Совершая покупки в магазине по соседству, всегда проверяю срок годности на бутылках и картонках. Лезу вглубь полки, где выставлен искомый продукт, и вытаскиваю товар из последнего ряда – там-то и находится самый свежий нарезной хлеб, молоко или хлопья.
Женщины высокие и еще выше. Высматриваю женщину в соответствующей позе на углу улицы – неважно, будет знак на малопонятном языке или не будет. Чего я там еще ищу, чего еще не узнал от неподвижной фигуры посреди толпы? Возможно, ее поза сигнализирует о надвигающейся опасности. Отдельные лица всегда таким занимались, верно? Мне виделось в этом что-то средневековое, некое дурное предзнаменование. Она говорит нам: готовьтесь.
Порой целое утро уходит, чтобы пережить сон, перебодрствовать. Но я не в состоянии припомнить ни одного поблекшего момента из жизни в стране снов с тех пор, как вернулся. Стак – сон наяву, мальчишка-солдат, вырастающий на экране, готовый рухнуть на мою голову.
Прогуливаюсь, осматриваюсь – застопорилась, взвыла улица, чужие доходы взлетают до небес, до башен пентхаусов, не подчиняющихся законам зонирования.

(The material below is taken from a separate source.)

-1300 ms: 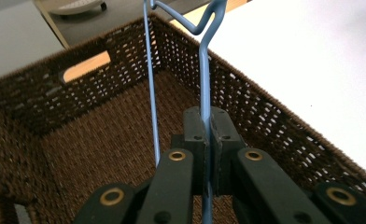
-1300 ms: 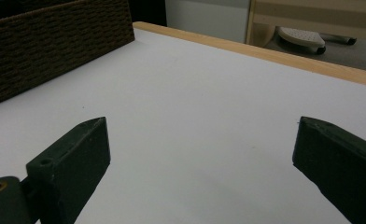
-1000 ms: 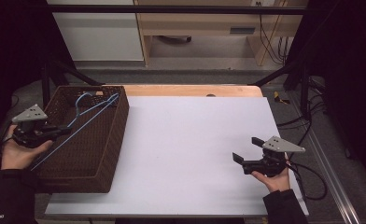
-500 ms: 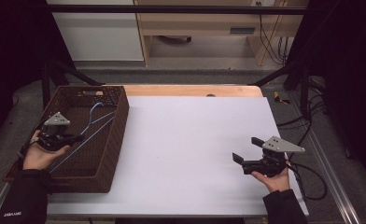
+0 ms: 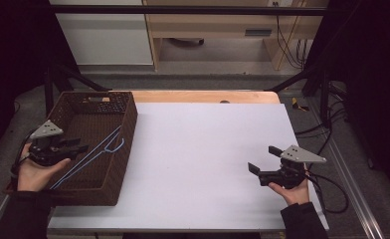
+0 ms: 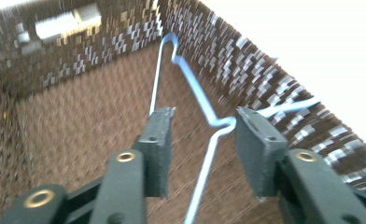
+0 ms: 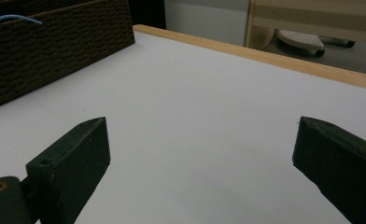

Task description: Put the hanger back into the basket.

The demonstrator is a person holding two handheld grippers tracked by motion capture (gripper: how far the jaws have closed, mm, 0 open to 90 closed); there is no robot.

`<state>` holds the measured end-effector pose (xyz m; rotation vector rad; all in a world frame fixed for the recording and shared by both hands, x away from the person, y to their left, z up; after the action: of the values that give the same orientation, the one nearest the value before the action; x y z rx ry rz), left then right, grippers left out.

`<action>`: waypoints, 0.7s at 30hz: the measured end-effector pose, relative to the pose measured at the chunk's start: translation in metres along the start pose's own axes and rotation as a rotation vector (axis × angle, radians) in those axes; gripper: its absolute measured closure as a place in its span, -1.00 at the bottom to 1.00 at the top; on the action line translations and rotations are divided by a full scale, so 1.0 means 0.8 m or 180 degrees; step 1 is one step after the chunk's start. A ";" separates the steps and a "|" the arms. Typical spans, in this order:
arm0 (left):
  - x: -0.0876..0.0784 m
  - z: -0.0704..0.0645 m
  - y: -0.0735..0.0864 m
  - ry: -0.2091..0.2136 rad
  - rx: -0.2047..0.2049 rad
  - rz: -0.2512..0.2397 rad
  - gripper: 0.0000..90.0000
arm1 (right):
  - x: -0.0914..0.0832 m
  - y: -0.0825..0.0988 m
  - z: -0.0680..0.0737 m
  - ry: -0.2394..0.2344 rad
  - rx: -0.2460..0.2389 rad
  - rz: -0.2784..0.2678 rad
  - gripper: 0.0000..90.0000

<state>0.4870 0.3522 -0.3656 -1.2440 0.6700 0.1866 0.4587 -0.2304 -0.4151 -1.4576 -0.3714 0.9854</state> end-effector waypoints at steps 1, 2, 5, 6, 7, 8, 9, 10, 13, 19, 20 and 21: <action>-0.006 -0.006 -0.003 0.0049 -0.0043 -0.0087 0.14 | 0.000 0.000 0.000 -0.0001 -0.0004 -0.0004 -0.90; -0.012 -0.014 -0.006 0.0072 -0.0109 -0.0198 0.10 | 0.000 0.000 0.000 -0.0002 -0.0005 -0.0007 -0.90; -0.024 -0.036 -0.011 0.0167 -0.0137 -0.0406 -0.05 | -0.001 -0.001 0.000 -0.0001 -0.0022 -0.0022 -0.91; -0.027 -0.044 -0.013 0.0192 -0.0144 -0.0481 -0.10 | -0.002 -0.002 0.000 -0.0001 -0.0019 -0.0026 -0.91; -0.030 -0.052 -0.014 0.0205 -0.0168 -0.0531 -0.16 | -0.002 -0.002 0.001 0.0000 -0.0008 -0.0042 -0.91; -0.032 -0.060 -0.016 0.0239 -0.0202 -0.0595 -0.21 | -0.003 -0.002 0.000 -0.0005 -0.0030 -0.0042 -0.91; -0.034 -0.068 -0.017 0.0277 -0.0215 -0.0664 -0.28 | -0.003 -0.003 0.000 0.0006 -0.0014 -0.0052 -0.92; -0.035 -0.075 -0.018 0.0289 -0.0227 -0.0701 -0.35 | -0.003 -0.003 0.000 0.0007 -0.0011 -0.0055 -0.92; -0.036 -0.101 -0.020 0.0281 -0.0192 -0.0798 -0.53 | -0.005 -0.004 0.000 0.0000 -0.0002 -0.0072 -0.92; -0.029 -0.154 -0.017 0.0425 -0.0134 -0.0857 -0.69 | -0.006 -0.004 0.000 -0.0003 -0.0001 -0.0078 -0.92; -0.026 -0.162 -0.016 0.0446 -0.0118 -0.0852 -0.69 | -0.006 -0.004 0.000 -0.0011 -0.0009 -0.0075 -0.92; -0.024 -0.168 -0.015 0.0458 -0.0096 -0.0845 -0.71 | -0.006 -0.004 0.000 -0.0013 -0.0008 -0.0073 -0.92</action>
<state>0.4279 0.2292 -0.3665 -1.3709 0.6200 -0.1139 0.4571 -0.2338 -0.4108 -1.4509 -0.3918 0.9701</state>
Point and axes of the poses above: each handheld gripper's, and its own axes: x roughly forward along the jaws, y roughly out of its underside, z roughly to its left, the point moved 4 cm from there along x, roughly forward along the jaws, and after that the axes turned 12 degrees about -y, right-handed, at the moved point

Хорошая идея – работать в учебном заведении, учитывая, что настанет время и идея эта растворится в частностях. В понедельник ни свет ни заря приезжает фургончик, в салоне уже двое сотрудников, живущих на Манхэттене, и мы отправляемся в небольшой населенный пункт в Коннектикуте, где находится колледж: скромный кампус, студенты со средненькими перспективами. Мы остаемся там до середины четверга, а потом нас везут обратно в город; примечательно, что мы трое всякий раз придумываем новые вариации разговоров ни о чем.
Долгая тихая жизнь – вот куда я, кажется, вписался, остается только один вопрос: насколько убийственной она окажется.
Но правда ли я так думаю или добиваюсь эффекта, ищу способ уравновесить легкость моей будничной жизни?
Вхожу в комнату с монохромными картинами, вспоминаю последние слова, что Росс смог выговорить. Грунтовка холста. Пытаюсь освободить этот термин от значения и думать о нем как фрагменте прекрасного утраченного языка, не звучавшего тысячу лет. Картины в комнате – холст, масло, а я думаю, что пойду в музеи, галереи и буду разыскивать картины с обозначением: холст, грунтовка.
Часы идут, и я иду, маневрирую, чтоб не вляпаться в собачье дерьмо.
Эмма и я, когда-то любовники. Мой смартфон всегда на бедре, потому что она где-нибудь там, в цифровой чаще, и за рингтоном, который слышится редко, скрывается ее голос, в одном мгновении от меня.
Ем нарезанный хлеб – в холодильнике его можно долго хранить, чего не скажешь о греческом хлебе, итальянском или французском. Пышный, хрустящий хлеб ем в ресторанах, где обедаю, бывает, обычно один, – так мне хочется.
Все это имеет значение, даже если и не должно. Хлеб, который мы едим. Заставляет меня задуматься, хоть и ненадолго, кем были мои предки.